● Task instructions: When a line in the entries below contains the word "aluminium", copy that line.

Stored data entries
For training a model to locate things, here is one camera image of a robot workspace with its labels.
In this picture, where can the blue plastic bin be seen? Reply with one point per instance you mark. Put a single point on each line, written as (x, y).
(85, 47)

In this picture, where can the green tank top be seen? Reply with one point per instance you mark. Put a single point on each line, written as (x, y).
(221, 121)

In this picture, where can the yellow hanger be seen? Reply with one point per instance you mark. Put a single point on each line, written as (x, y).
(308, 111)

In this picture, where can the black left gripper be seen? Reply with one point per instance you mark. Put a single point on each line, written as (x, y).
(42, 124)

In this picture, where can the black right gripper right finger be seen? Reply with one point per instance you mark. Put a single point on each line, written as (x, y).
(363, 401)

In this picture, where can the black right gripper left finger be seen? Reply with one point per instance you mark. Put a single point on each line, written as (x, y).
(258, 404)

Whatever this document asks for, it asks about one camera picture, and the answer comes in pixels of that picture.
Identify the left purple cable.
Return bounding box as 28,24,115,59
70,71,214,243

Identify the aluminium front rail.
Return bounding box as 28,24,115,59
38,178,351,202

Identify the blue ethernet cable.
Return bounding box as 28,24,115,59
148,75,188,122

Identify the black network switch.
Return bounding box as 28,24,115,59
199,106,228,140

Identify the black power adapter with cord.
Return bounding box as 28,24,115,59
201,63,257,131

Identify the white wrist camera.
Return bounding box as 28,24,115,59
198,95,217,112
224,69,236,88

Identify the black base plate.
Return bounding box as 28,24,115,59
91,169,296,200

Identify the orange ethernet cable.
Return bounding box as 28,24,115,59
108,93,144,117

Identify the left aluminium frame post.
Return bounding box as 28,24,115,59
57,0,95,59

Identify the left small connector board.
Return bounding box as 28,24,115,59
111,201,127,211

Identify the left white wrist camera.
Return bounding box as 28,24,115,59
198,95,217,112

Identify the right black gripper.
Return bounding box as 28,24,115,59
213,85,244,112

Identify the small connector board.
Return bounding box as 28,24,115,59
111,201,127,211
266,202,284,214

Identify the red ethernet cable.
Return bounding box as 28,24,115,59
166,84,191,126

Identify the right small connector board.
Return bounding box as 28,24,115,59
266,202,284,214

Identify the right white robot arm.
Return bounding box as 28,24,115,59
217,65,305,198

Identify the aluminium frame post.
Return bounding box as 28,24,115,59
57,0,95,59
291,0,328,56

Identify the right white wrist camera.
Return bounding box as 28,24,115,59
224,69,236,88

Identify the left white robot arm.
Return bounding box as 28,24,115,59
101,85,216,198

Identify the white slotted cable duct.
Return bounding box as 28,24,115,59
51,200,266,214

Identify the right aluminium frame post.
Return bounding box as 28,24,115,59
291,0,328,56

● The answer:
Identify the aluminium front rail.
Identify the left aluminium frame post.
Identify the aluminium frame post.
Identify the right aluminium frame post.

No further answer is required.